Las empresas enfrentan otro problema: cómo obtener ganancias con dólares digitales sin hacer impredecible el flujo de caja. Merlin Egalite, cofundador de Morpho, señala que lo que faltaba para la adopción institucional era la previsibilidad. «Cuando el rendimiento flota, no puedes planear el flujo de caja y las empresas dejan sus dólares digitales quietos», explica. Para los hogares, el problema es de liquidez clara: la protección puede estar en dólares, pero el alquiler y la comida se pagan en moneda local.
Qué necesitan los bancos locales para recuperar el dinero
La competencia ya no es local. Cada mejora en los productos en dólares del exterior —desde un rendimiento predecible hasta crédito más fácil— hace que el dinero guardado fuera del país sea más útil y eleva el estándar para traerlo de vuelta.

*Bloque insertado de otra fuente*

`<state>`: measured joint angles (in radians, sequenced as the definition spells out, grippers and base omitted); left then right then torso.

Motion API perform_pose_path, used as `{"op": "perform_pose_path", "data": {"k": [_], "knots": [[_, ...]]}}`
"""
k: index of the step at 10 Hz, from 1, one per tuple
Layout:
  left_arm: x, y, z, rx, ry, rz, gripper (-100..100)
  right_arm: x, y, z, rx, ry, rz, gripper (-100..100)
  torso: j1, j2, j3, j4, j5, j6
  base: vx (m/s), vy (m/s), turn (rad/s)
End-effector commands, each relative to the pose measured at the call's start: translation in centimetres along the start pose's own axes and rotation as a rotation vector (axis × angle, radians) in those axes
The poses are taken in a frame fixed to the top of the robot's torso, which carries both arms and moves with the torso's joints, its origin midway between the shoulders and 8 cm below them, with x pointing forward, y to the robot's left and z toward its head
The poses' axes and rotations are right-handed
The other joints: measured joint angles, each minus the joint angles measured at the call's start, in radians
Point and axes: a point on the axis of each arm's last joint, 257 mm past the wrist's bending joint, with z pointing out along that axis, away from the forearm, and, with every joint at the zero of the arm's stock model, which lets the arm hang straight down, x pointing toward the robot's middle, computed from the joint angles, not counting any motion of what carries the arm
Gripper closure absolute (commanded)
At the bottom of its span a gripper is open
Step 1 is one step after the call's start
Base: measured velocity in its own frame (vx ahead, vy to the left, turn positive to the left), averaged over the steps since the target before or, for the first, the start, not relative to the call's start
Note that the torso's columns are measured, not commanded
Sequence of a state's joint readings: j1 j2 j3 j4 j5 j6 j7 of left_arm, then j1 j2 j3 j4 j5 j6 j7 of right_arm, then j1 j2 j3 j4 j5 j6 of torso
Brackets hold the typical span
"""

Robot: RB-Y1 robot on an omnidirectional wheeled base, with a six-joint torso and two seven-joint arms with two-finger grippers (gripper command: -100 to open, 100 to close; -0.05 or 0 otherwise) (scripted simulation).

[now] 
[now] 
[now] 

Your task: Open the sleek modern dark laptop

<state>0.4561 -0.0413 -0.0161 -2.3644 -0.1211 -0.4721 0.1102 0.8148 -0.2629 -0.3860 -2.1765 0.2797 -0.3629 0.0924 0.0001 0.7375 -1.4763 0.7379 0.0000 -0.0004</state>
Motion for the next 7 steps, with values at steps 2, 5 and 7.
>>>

La estabilidad macroeconómica sigue siendo fundamental, pero ya no basta.
Los ahorristas buscarán algo más: tasas de cambio transparentes, propiedad con claridad legal, custodia independiente y pruebas de dónde está realmente su dinero. La mayoría de las aplicaciones extranjeras todavía no cumple con ese estándar, según el informe. Los gobiernos de América Latina antes dependían en parte de obstáculos para mantener el capital dentro de sus fronteras. Esos obstáculos han desaparecido casi por completo.
Recuperar ese dinero dependerá de productos financieros que las personas puedan verificar y de instituciones en las que estén listas para confiar de nuevo. No es un problema técnico: es un problema de credibilidad. Y la credibilidad tarda más en reconstruirse que un tipo de cambio.